Don’t forget to hydrate, hydrate, hydrate. Drink plenty of water and warm herbal teas. In the morning, I recommend drinking warm water with fresh lemon juice or a splash of apple cider vinegar. For an extra immune-boosting kick, add the warming spice ginger along with lemon to all your drinks! My favorite anti-viral and nervous system supporting herbal teas are lemon balm (Melissa officinalis), rosehips (Rosa canina), and reishi mushroom (Ganoderma lucidum). At the first sign of a cold or flu, switch to elderberry (Sambucus nigra) or echinacea (Echinacea spp.). Add some local honey or licorice root (Glycyrrhiza glabra) for extra immune boosting properties. Broths and soups are amazingly nourishing, hydrating and healing, as well as easy to digest (just watch the sodium content) – so drink those up too! For more herbal tips, see my blog post.

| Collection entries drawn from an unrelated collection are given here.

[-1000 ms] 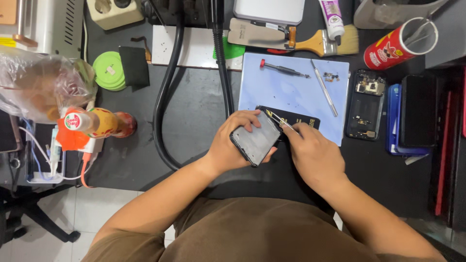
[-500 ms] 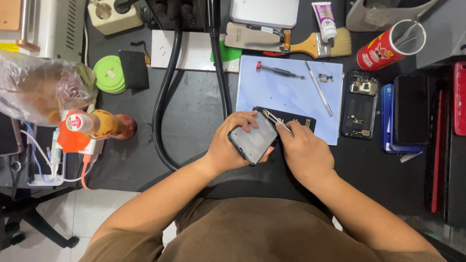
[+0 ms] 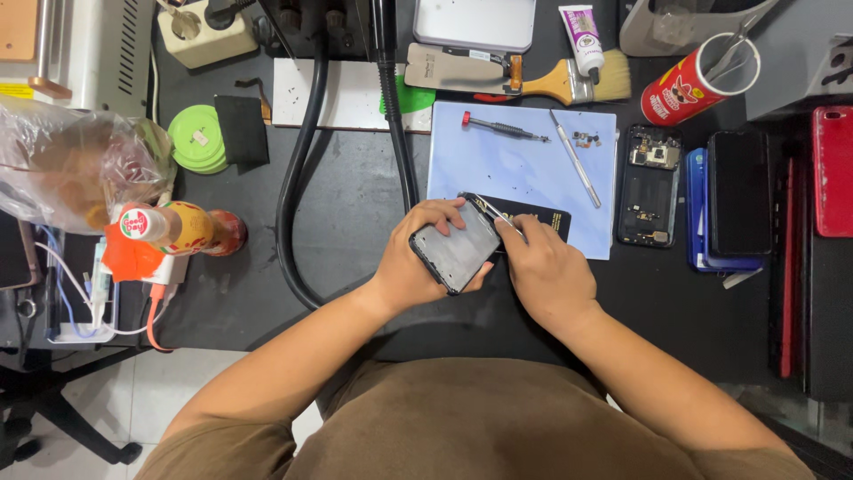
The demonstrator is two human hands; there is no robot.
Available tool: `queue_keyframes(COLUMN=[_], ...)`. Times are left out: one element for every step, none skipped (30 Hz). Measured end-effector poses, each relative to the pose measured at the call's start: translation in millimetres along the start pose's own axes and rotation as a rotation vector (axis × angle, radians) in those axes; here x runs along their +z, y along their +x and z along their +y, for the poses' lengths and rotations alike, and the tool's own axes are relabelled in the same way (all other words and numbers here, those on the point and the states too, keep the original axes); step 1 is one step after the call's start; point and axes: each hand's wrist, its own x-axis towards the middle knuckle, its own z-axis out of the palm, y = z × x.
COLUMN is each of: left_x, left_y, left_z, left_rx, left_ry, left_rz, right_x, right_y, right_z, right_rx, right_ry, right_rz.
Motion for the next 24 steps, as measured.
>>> queue_keyframes(left_x=[-0.1, -0.2, -0.5, -0.8, -0.9, -0.9, -0.7, -0.3, 0.0, 0.0, 0.0, 0.2, 0.4, 0.1, 0.2, 0.7, 1.5, 1.7, 1.2, 1.1, 0.9, 0.8, 0.4, 0.0], left_y=[-0.7, -0.6, -0.6, -0.2, 0.0, 0.3, 1.0, 1.4, 1.9, 0.8, 0.2, -0.5, -1.7, -2.0, -2.3, -1.9, -1.8, -2.1, -2.0, -2.1, -2.2, -2.3, -2.3, -2.0], left_z=[0.0, -0.2, -0.2, -0.2, 0.0, 0.1, -0.2, -0.5, -1.2, -1.4, -2.1, -2.9, -3.0, -3.7, -4.0, -4.4, -4.4, -4.3, -4.7, -5.0, -5.3, -5.4, -5.5, -5.7], left_rx=[0.0, 0.001, 0.003, 0.003, 0.004, 0.003, 0.015, 0.027, 0.038, 0.026, 0.014, 0.005, 0.001, -0.001, -0.002, -0.01, -0.018, -0.028, -0.023, -0.02, -0.016, -0.019, -0.021, -0.023], left_ry=[0.005, 0.01, 0.015, 0.018, 0.021, 0.023, 0.026, 0.027, 0.029, 0.028, 0.027, 0.026, 0.037, 0.047, 0.058, 0.04, 0.022, 0.004, -0.022, -0.049, -0.076, -0.103, -0.13, -0.157], left_rz=[-0.001, 0.001, 0.003, 0.0, -0.002, -0.005, -0.004, -0.004, -0.004, -0.005, -0.006, -0.007, -0.018, -0.028, -0.039, -0.031, -0.024, -0.017, -0.016, -0.015, -0.015, -0.01, -0.005, 0.001], right_x=[2.0, 4.1, 5.6, 6.6, 7.1, 7.5, 7.9, 8.2, 8.8, 9.2, 9.5, 10.0, 10.5, 11.0, 10.9, 10.4, 9.4, 8.8, 8.9, 8.9, 8.9, 8.7, 8.5, 8.2], right_y=[-1.2, -1.3, -2.0, -2.5, -3.1, -3.5, -3.8, -4.2, -3.7, -4.4, -4.8, -5.2, -5.7, -5.1, -5.0, -4.5, -4.7, -5.0, -4.6, -4.7, -4.8, -5.0, -4.9, -4.5], right_z=[0.7, 1.6, 2.4, 3.4, 4.0, 4.2, 4.0, 3.5, 3.7, 3.8, 4.7, 5.4, 5.6, 6.2, 6.5, 6.8, 6.9, 6.5, 6.0, 5.4, 4.9, 4.7, 4.6, 4.7], right_rx=[-0.007, -0.016, -0.026, -0.027, -0.028, -0.03, -0.029, -0.028, -0.027, -0.032, -0.037, -0.041, -0.044, -0.048, -0.052, -0.045, -0.039, -0.032, -0.029, -0.025, -0.021, -0.021, -0.021, -0.022], right_ry=[0.017, 0.032, 0.047, 0.061, 0.075, 0.089, 0.091, 0.093, 0.095, 0.093, 0.091, 0.089, 0.078, 0.066, 0.054, 0.063, 0.071, 0.081, 0.09, 0.098, 0.107, 0.108, 0.109, 0.109], right_rz=[0.02, 0.041, 0.063, 0.066, 0.07, 0.072, 0.077, 0.082, 0.087, 0.084, 0.082, 0.082, 0.082, 0.085, 0.088, 0.091, 0.094, 0.096, 0.116, 0.135, 0.154, 0.156, 0.157, 0.16])
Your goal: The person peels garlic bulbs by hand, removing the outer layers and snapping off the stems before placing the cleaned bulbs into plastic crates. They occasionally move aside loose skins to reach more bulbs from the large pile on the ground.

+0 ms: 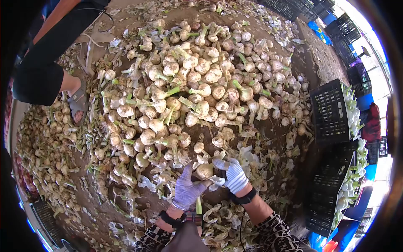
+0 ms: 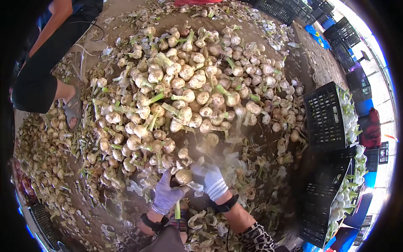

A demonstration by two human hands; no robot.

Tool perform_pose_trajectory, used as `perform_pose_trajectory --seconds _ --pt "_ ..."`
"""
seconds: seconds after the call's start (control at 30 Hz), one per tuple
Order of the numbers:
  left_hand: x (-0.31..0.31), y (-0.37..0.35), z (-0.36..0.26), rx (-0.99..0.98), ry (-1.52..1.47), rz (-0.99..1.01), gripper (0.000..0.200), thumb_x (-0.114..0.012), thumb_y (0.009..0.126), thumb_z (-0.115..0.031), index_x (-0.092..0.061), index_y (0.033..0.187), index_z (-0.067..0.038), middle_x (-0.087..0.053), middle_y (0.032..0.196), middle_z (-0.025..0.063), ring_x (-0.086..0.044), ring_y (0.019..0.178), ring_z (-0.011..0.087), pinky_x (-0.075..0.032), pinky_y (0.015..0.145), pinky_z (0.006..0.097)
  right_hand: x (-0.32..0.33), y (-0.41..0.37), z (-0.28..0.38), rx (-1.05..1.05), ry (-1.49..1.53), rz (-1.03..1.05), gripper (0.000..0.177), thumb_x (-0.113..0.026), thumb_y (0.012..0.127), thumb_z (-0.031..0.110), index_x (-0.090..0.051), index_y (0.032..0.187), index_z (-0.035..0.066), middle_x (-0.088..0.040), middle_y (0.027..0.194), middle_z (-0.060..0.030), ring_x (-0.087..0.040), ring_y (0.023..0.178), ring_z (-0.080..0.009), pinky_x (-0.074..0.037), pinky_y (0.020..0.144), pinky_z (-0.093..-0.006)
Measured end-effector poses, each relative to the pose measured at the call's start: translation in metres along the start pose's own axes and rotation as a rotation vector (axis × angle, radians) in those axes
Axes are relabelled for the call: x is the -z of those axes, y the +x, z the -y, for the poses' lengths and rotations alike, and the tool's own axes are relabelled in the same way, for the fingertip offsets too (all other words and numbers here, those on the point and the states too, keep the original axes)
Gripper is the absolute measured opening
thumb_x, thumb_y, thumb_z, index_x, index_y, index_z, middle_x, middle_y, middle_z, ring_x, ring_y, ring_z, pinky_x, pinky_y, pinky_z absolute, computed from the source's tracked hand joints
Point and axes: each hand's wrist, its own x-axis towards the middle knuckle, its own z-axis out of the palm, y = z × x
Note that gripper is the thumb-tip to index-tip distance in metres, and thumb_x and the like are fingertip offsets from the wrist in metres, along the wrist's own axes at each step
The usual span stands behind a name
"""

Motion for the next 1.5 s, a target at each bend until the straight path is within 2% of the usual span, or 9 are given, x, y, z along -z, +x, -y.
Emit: perform_pose_trajectory --seconds 0.43,0.53,0.63,0.7,0.83,0.97,1.23,1.4,1.5 --pt "-0.001 -0.008 0.003 -0.496 0.569 -0.062 0.07 -0.08 0.056 -0.012 -0.047 0.118 -0.008 -0.055 0.11 0.0174 -0.062 0.088 0.0362 -0.053 0.068 0.0352 0.013 -0.005 -0.034 0.138 0.009 -0.003 0.021 -0.062 0.081 0.002 -0.06 0.101 -0.005 -0.063 0.087 -0.0039 -0.057 0.076 -0.0093 -0.046 0.068 -0.0226" --pt "-0.002 -0.006 0.002 -0.595 0.684 -0.084 0.055 -0.079 0.062 -0.017 -0.05 0.108 -0.008 -0.058 0.096 0.0135 -0.062 0.063 0.0276 -0.052 0.06 0.0333 0.017 -0.007 -0.036 0.149 0.041 0.018 0.025 -0.061 0.079 0.002 -0.06 0.103 -0.005 -0.063 0.087 -0.0049 -0.057 0.075 -0.0099 -0.046 0.066 -0.0227" --pt "-0.004 -0.007 -0.001 -0.191 0.167 -0.03 0.049 -0.077 0.063 -0.015 -0.051 0.104 -0.008 -0.059 0.088 0.0118 -0.062 0.065 0.0228 -0.052 0.061 0.0329 0.02 -0.01 -0.033 0.153 0.017 0.051 0.03 -0.058 0.078 0.0 -0.058 0.107 -0.004 -0.063 0.089 -0.0053 -0.057 0.074 -0.0105 -0.047 0.065 -0.0233" --pt "0.0 0.004 -0.006 0.196 -0.769 0.234 0.047 -0.075 0.064 -0.011 -0.051 0.104 -0.005 -0.06 0.085 0.0104 -0.062 0.074 0.022 -0.052 0.067 0.0328 0.019 -0.015 -0.029 0.149 -0.015 0.075 0.033 -0.056 0.077 -0.002 -0.057 0.11 -0.003 -0.063 0.089 -0.0051 -0.057 0.074 -0.0107 -0.047 0.065 -0.0236" --pt "0.009 0.001 0.008 0.365 -1.256 0.317 0.046 -0.064 0.069 -0.001 -0.051 0.113 0.002 -0.058 0.099 0.014 -0.058 0.07 0.0212 -0.05 0.066 0.0323 0.011 -0.032 -0.003 0.579 -0.684 0.141 0.034 -0.061 0.076 -0.004 -0.057 0.11 -0.002 -0.063 0.099 -0.0049 -0.058 0.09 -0.0131 -0.047 0.083 -0.0269" --pt "0.008 0.003 0.0 0.234 -0.956 0.316 0.07 -0.072 0.064 0.0 -0.042 0.128 -0.002 -0.057 0.112 0.0117 -0.057 0.102 0.0228 -0.049 0.085 0.0353 0.015 -0.03 -0.009 0.341 -0.345 0.197 0.033 -0.062 0.081 0.006 -0.056 0.112 0.001 -0.062 0.089 -0.0034 -0.056 0.077 -0.0096 -0.047 0.067 -0.0242" --pt "0.009 -0.007 -0.004 -0.407 0.472 0.053 0.064 -0.077 0.06 -0.013 -0.049 0.117 -0.011 -0.058 0.106 0.013 -0.064 0.071 0.0289 -0.053 0.059 0.0342 0.005 -0.019 -0.027 0.19 -0.134 0.049 0.029 -0.058 0.083 0.003 -0.056 0.112 -0.004 -0.063 0.099 -0.0067 -0.059 0.087 -0.0122 -0.048 0.078 -0.0246" --pt "0.004 -0.009 0.005 -0.539 0.577 -0.044 0.053 -0.076 0.062 -0.016 -0.052 0.108 -0.009 -0.06 0.1 0.0124 -0.064 0.07 0.0295 -0.053 0.058 0.0345 0.02 -0.008 -0.047 0.217 0.031 0.067 0.033 -0.058 0.077 -0.003 -0.057 0.11 -0.005 -0.063 0.094 -0.006 -0.06 0.084 -0.0135 -0.048 0.077 -0.0247" --pt "0.007 -0.009 0.016 -0.066 -0.089 0.04 0.053 -0.074 0.065 -0.013 -0.052 0.111 -0.005 -0.061 0.105 0.0124 -0.065 0.078 0.025 -0.054 0.063 0.0326 0.023 -0.019 -0.031 0.067 -0.099 0.099 0.035 -0.057 0.076 -0.005 -0.057 0.11 -0.004 -0.063 0.094 -0.0054 -0.06 0.082 -0.0133 -0.049 0.076 -0.0257"
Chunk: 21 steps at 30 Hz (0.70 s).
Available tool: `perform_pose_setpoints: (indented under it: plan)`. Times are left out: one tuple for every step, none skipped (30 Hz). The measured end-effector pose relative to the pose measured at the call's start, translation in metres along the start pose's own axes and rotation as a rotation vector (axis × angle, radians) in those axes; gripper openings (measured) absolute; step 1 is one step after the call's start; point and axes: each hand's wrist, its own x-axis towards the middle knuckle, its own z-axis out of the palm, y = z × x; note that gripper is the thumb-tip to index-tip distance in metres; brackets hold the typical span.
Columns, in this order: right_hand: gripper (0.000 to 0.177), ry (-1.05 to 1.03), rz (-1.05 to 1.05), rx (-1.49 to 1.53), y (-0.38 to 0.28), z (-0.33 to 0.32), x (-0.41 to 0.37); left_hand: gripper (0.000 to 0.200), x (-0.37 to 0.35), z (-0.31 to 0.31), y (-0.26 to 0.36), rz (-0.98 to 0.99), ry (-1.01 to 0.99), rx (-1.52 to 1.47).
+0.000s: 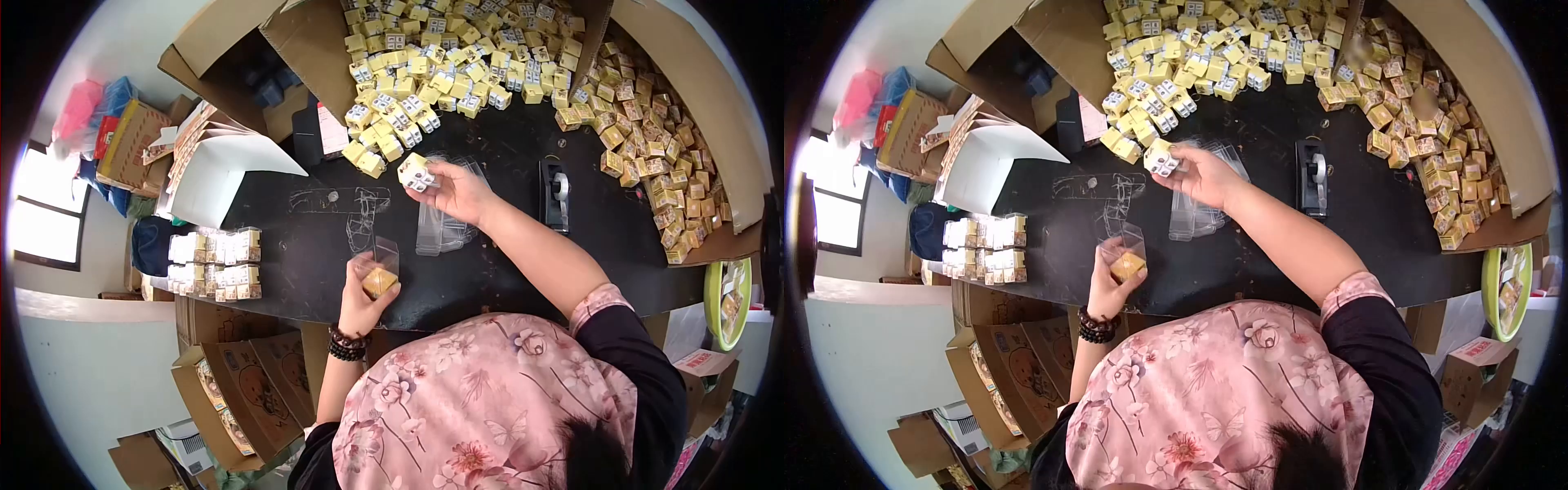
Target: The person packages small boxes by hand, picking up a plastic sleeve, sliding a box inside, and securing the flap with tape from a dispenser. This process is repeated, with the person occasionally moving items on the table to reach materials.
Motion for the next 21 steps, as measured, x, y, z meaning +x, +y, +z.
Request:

AVOID sugary drinks like soda or processed juices. The extra sugar causes inflammation and does not do any wonders for immunity. Even healthy drinks like kombucha and green juices can result in spiking your blood sugar, so limit these to one cup per day.

I wish you all a safe and happy stay at home during these uncertain times. And I hope you take this time to catch up on sleep and taking care of yourself through some good old-fashioned cooking. After all, good health starts in the gut, and that means what you eat makes a huge difference for your overall health and vitality!